Note
Go to the end to download the full example code.
Evaluating token-specific performance#
Sometimes, you might be interested in seeing how the model performs on a specific subset of characters. Stringalign provides a couple of useful utilities for this.
import stringalign
references = [
"Snekkermester Thor Bjørklund fra Øvre Smestad i Fåberg patenterte Ostehøvelen i 1925.",
"Snøen smeltet i vårsola.",
"Ved å blande blått og gult kan du få grønt.",
"Det var et ærlig forsøk",
]
predictions = [
"Snekkermester Thor Bjorklund fra Ovre Smestad i Faberg patenterte Ostehovelen i 1925.",
"Snoen smeltet i varsola",
"Ved a blande blatt og gult kan du fa grønt.",
"Det var et aerlig forsok",
]
tokenizer = stringalign.tokenize.GraphemeClusterTokenizer()
analyzer = stringalign.evaluate.MultiAlignmentAnalyzer.from_strings(references, predictions, tokenizer)

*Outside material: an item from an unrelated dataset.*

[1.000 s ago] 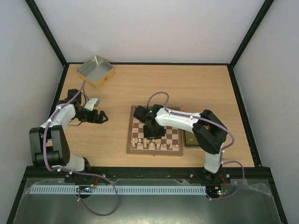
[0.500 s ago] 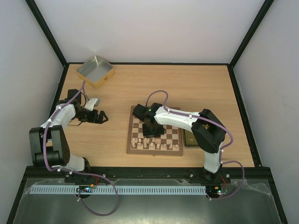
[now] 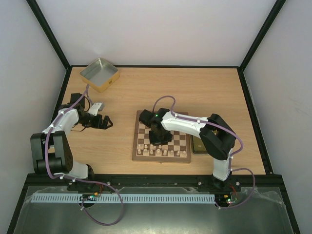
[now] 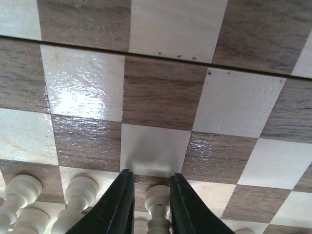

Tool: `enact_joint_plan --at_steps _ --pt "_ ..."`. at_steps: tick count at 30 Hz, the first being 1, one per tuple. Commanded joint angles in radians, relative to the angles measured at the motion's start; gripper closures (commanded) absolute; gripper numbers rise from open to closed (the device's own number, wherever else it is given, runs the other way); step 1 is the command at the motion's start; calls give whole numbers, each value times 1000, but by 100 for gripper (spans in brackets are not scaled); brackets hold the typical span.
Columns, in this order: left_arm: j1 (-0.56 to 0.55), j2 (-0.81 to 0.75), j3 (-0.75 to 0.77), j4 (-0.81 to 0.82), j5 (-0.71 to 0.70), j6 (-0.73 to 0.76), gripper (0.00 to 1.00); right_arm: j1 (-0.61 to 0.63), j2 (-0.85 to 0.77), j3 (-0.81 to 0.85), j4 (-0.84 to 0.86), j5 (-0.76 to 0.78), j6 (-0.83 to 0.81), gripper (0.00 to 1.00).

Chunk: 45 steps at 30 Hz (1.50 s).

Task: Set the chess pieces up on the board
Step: Place the chess piece on the chessboard.

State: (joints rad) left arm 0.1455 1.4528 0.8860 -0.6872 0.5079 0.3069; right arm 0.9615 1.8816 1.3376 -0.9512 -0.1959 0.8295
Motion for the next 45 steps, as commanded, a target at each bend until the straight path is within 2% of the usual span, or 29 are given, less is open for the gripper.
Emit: enact_joint_plan --at_steps 1,12,19,34,39,45 --pt "8 -14 22 -20 17 11 1 -1 -26 -13 -18 -22 -7 81" --pt "7 -9 24 -21 17 11 1 -1 -27 -13 -9 -54 -13 82" --pt "8 -11 24 -22 18 12 1 -1 -17 -8 -25 -11 -11 76" --pt "8 -16 23 -21 17 12 1 -53 8 92 -65 87 -14 74" --pt "8 -17 22 -20 15 11 1 -91 -41 102 -100 142 -13 75" --pt "8 -23 21 -20 15 9 1 -187 -205 23 -152 185 -24 75"
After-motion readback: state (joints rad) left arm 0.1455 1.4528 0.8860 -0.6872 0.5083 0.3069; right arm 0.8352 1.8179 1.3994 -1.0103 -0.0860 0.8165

cm = analyzer.confusion_matrix
cer = cm.compute_token_error_rate()
print(f"The CER is {cer}")
The CER is 0.07428571428571429
Next, we can compute token-specific statistics to see how the model performs on specific characters:
sensitivity = cm.compute_sensitivity()
precision = cm.compute_precision()
f1_scores = cm.compute_f1_score()
for character in "æøå":
print(f"Statistics for {character}:")
print(f"Sensitivity: {sensitivity[character]}")
print(f"Precision: {precision[character]}")
print(f"F1 score: {f1_scores[character]}")
print()
Statistics for æ:
Sensitivity: 0.0
Precision: nan
F1 score: 0.0
Statistics for ø:
Sensitivity: 0.2
Precision: 1.0
F1 score: 0.33333333333333337
Statistics for å:
Sensitivity: 0.0
Precision: nan
F1 score: 0.0
We see that the precision can be nan, this happens for all tokens not in the predicted string, as the precision is defined by the number of times a given token was correctly identified (true_positives) divided by the number of times the token was predicted (true_positives + false_positives).
If a token never occurs in the predicted string, then this quantity is ill-defined, and becomes nan.
Aggregating the summary statistics#
We can also aggregate the number of true positives, false positives and false negatives for multiple tokens to get an overall measure for Norwegian special characters
overall_sensitivity = cm.compute_sensitivity(aggregate_over="æøå")
overall_precision = cm.compute_precision(aggregate_over="æøå")
overall_f1 = cm.compute_f1_score(aggregate_over="æøå")
print(f"The overall sensitivity for æ, ø and å is: {overall_sensitivity}")
print(f"The overall precision for æ, ø and å is: {overall_precision}")
print(f"The overall F1 score for æ, ø and å is: {overall_f1}")
The overall sensitivity for æ, ø and å is: 0.09090909090909091
The overall precision for æ, ø and å is: 1.0
The overall F1 score for æ, ø and å is: 0.16666666666666669
Total running time of the script: (0 minutes 0.006 seconds)